■ Work to be completed ■
Repeat the data that follows in full. Do not include the pictures.

▶

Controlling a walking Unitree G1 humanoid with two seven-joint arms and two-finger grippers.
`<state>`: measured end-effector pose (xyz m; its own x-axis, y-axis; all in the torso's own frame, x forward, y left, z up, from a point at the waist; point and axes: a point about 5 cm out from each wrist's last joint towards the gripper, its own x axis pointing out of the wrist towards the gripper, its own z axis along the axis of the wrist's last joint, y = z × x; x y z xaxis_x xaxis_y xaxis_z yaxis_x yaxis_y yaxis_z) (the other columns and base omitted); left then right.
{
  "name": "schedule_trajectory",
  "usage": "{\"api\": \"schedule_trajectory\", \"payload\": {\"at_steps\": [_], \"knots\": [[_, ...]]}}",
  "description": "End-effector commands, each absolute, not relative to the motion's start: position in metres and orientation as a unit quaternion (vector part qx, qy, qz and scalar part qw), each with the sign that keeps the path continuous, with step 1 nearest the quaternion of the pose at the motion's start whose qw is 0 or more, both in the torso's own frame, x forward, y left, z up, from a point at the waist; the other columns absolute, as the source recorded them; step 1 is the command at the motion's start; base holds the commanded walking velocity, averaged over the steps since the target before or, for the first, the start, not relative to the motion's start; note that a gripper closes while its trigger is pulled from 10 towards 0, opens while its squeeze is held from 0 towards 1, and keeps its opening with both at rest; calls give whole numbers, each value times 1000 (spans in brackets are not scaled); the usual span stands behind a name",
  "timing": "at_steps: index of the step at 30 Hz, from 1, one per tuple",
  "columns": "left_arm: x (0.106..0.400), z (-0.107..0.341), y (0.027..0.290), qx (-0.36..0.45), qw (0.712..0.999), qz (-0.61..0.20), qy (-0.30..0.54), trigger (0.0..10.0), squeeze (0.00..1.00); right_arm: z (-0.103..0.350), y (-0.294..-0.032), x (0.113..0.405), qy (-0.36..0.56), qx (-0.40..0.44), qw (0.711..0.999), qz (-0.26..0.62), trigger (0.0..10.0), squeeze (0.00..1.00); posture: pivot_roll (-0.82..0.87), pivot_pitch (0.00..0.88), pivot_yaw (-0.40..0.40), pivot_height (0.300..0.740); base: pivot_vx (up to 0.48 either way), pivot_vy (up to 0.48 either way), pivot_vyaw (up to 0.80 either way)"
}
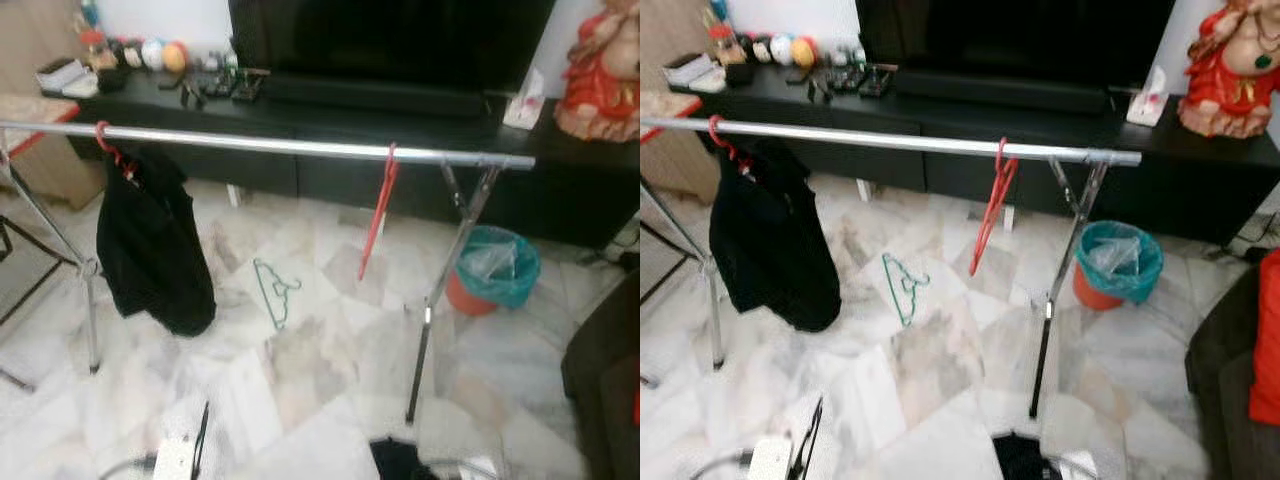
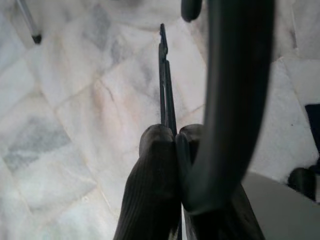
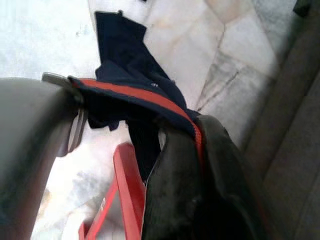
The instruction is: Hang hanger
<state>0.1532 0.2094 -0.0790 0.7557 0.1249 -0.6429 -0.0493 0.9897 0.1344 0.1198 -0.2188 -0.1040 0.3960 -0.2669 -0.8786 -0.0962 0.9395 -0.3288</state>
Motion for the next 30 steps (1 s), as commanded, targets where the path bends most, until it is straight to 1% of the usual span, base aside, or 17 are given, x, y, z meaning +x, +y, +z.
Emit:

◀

■ Solution to this exercise ■
Controlling a walking Unitree G1 humanoid with two seven-joint arms and two-finger grippers.
`<state>`: measured end-effector pose (xyz m; its own x-axis, y-axis; all in the torso's own frame, x forward, y left, z up, from a point at the waist; point and axes: a point about 5 cm out from each wrist's last joint towards the gripper, its own x axis pointing out of the wrist towards the gripper, its own z axis along the axis of the wrist's last joint, y = z × x; x y z xaxis_x xaxis_y xaxis_z yaxis_x yaxis_y yaxis_z) (the other columns and base omitted); left then right.
{
  "name": "schedule_trajectory",
  "usage": "{\"api\": \"schedule_trajectory\", \"payload\": {\"at_steps\": [_], \"knots\": [[_, ...]]}}",
  "description": "End-effector commands, each absolute, not relative to the motion's start: position in metres and orientation as a unit quaternion (vector part qx, qy, qz and scalar part qw), each with the sign that keeps the path continuous, with step 1 nearest the quaternion of the pose at the motion's start whose qw is 0 or more, both in the torso's own frame, x forward, y left, z up, from a point at the waist; the other columns absolute, as the source recorded them; step 1 is the command at the motion's start; base holds the commanded walking velocity, averaged over the steps since the target before or, for the first, the start, not relative to the motion's start; note that a gripper closes while its trigger is pulled from 10 towards 0, opens while its squeeze is held from 0 towards 1, and keeps its opening with both at rest; calls give whole numbers, each value times 1000 (spans in brackets are not scaled); the usual span stands behind a name",
  "timing": "at_steps: index of the step at 30 Hz, from 1, one per tuple",
  "columns": "left_arm: x (0.106..0.400), z (-0.107..0.341), y (0.027..0.290), qx (-0.36..0.45), qw (0.712..0.999), qz (-0.61..0.20), qy (-0.30..0.54), trigger (0.0..10.0), squeeze (0.00..1.00); right_arm: z (-0.103..0.350), y (-0.294..-0.032), x (0.113..0.405), qy (-0.36..0.56), qx (-0.40..0.44), qw (0.711..0.999), qz (-0.26..0.62), trigger (0.0..10.0), squeeze (0.00..1.00); posture: pivot_roll (-0.82..0.87), pivot_pitch (0.00..0.88), pivot_yaw (-0.40..0.40), pivot_height (0.300..0.740); base: pivot_vx (up to 0.48 either way), pivot_vy (up to 0.48 either way), pivot_vyaw (up to 0.80 either way)"
}
The instruction is: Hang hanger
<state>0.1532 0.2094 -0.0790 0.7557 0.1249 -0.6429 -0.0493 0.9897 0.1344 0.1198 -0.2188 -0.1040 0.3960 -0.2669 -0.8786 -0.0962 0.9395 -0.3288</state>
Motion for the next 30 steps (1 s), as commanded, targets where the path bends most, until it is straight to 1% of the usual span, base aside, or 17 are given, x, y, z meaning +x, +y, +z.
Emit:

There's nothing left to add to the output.